Prop untuk tim tata rias — prostetiknya mulus dan melakukan tugas menghapus wajah The Rock yang familiar. Transformasi ini memberi Johnson ruang untuk menciptakan penampilan yang jelas terpisah dari persona dirinya sendiri di dunia gulat profesional dan sebagai pemeran utama banyak franchise aksi. Apakah itu membuatnya terlihat seperti Mark Kerr? Saya kurang yakin. Tetapi kita telah melihat banyak aktor meraih Oscar untuk menyembunyikan fitur terkenal mereka guna menghidupi seorang karakter dengan lebih baik. (Itu termasuk Charlize Theron di Monster, Brendan Fraser di The Whale, dan Nicole Kidman di The Hours, hanya untuk menyebutkan beberapa.)
Masalahnya adalah, sementara prostetik ini menghapus The Rock, prostetik juga menghambat wajah Johnson. Tentu, penampilannya di sini lebih bernuansa daripada di blockbuster-nya yang mencolok. Adegan awal di mana Kerr, yang babak belur dan terluka, dengan lembut menjelaskan pekerjaannya kepada seorang anak kecil dan nenek yang menghakimi dilakukan dengan anggun. Kelembutan dalam nadanya tercermin dalam fisikalitas yang lembut saat ia bersikeras ada persahabatan di luar ring. Kemudian, kelembutan ini muncul kembali saat ia berbicara dengan sesama petarung dan saat ia membujuk Dawn yang sedang kacau. (Blunt memberikan yang terbaik untuk peran yang sangat arketipal, melukiskan Dawn sebagai pemabuk yang mudah berubah dengan dahaga akan fashion dan pertarungan ala Jersey Shore). Namun, penampilan ini sering terputus oleh tulang alis prostetik.
Menciptakan tepian yang memberikan bayangan gelap, tata rias terlalu sering menyulitkan kita untuk melihat mata Johnson.

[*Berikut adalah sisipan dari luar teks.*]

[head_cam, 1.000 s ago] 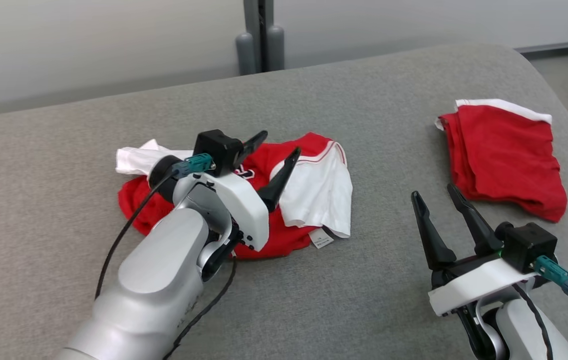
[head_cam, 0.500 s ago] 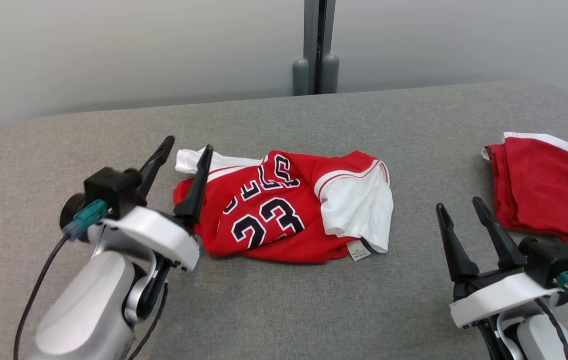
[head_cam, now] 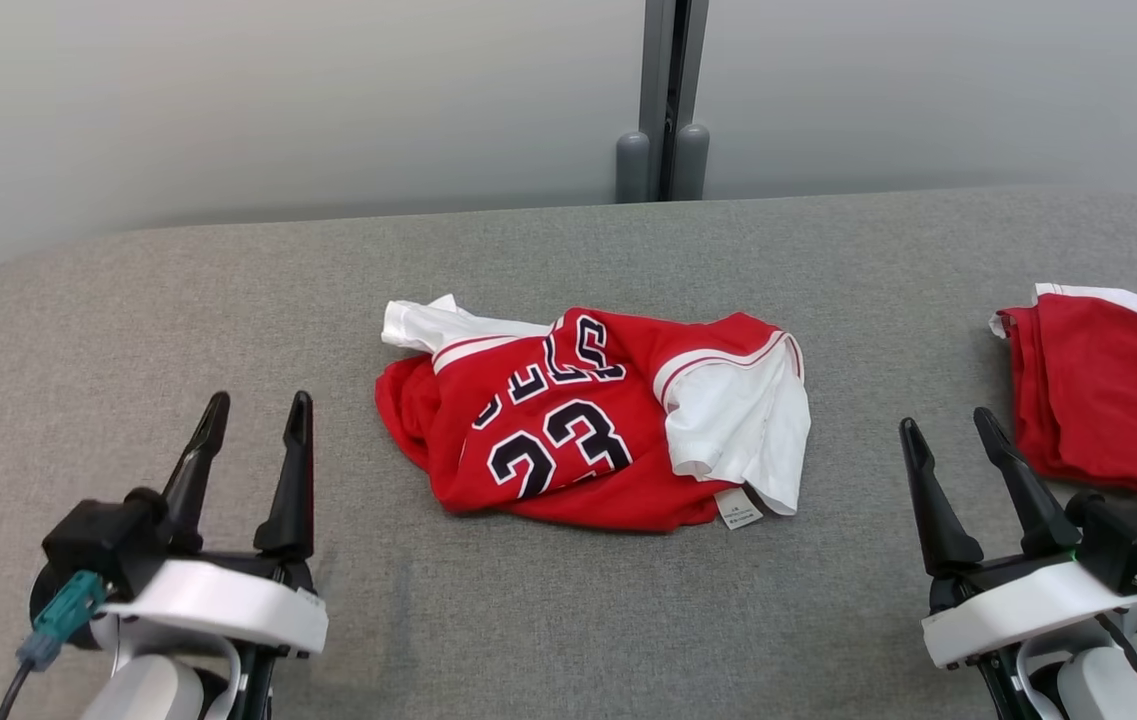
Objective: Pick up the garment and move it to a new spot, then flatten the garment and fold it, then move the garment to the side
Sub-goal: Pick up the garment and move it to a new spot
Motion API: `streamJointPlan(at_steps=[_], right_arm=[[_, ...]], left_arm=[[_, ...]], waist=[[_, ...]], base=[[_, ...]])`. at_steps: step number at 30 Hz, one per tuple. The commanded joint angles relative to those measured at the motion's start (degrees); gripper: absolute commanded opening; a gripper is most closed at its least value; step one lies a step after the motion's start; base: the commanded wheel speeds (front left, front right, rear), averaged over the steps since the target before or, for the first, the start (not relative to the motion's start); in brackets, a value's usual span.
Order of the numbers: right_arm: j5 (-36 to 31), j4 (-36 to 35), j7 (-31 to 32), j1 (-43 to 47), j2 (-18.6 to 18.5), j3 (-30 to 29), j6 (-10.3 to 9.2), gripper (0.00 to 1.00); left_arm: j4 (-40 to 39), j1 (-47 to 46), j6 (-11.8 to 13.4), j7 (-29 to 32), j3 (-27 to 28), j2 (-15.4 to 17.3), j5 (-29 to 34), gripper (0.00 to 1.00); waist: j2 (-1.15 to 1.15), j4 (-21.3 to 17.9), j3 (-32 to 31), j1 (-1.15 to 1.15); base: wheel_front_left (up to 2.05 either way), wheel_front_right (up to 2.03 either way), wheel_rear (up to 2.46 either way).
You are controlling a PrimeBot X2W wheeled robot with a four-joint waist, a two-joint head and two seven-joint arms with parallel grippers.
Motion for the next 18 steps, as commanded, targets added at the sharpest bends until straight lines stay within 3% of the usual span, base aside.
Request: streamJointPlan(at_steps=[1,8,18], right_arm=[[-0.2,-0.3,-0.3,0.7,-0.3,-0.4,0.01,1.00],[-0.1,-0.2,-0.3,1.2,-0.2,-0.6,0.01,1.00],[-1.8,-1.3,-0.3,2.1,0.3,-2.5,0.01,1.00]], left_arm=[[-0.9,1.6,0.8,-0.4,1.0,-0.2,0.6,1.00],[-4.2,8.2,2.8,-0.7,5.7,-3.0,3.9,1.00],[-5.1,12.9,0.4,-0.7,11.0,-6.9,9.0,1.00]], waist=[[0.00,-0.1,-0.1,0.00],[0.00,-0.8,-0.6,0.00],[0.00,-1.1,-1.7,0.00]], base=[[0.00,0.00,0.00],[0.00,0.00,0.00],[0.00,0.00,0.00]])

Jadi, banyak seperti didorong keluar dari ring dalam adegan pertarungan, kita didorong keluar dari pengalaman Mark karena tidak bisa melihat perasaannya. Dalam penampilan Johnson yang lebih mencolok, ini mungkin bukan masalah, karena ia dapat mengeluarkan emosi dari gestur besar dan pengucapan dialog yang menggema. Tetapi di sini, hampir setiap aspek film bertujuan untuk kesederhanaan, untuk lebih mengeksplorasi nuansa abu-abu Kerr. Dan tanpa melihat matanya, kita terlalu sering dibiarkan dalam kegelapan.
Pada akhirnya, Johnson memberikan penampilan yang menentukan kariernya yang seharusnya membuktikan bahwa ia dapat menangani peran yang lebih berbobot, bahkan lebih artistik. Blunt memberikan segalanya dalam peran yang tidak dihargai, dan Safdie, dalam debut penyutradaraan fitur panjangnya tanpa saudara/rekan sutradara Uncut Gems-nya Josh Safdie, mengambil beberapa risiko besar. Sayangnya, ia tidak memiliki pandangan yang lebih tajam tentang apa yang berhasil dan apa yang membuat penontonnya menginginkan lebih.
The Smashing Machine ditayangkan perdana di Amerika Utara pada Toronto International Film Festival. Film ini akan tayang di bioskop pada 3 Oktober.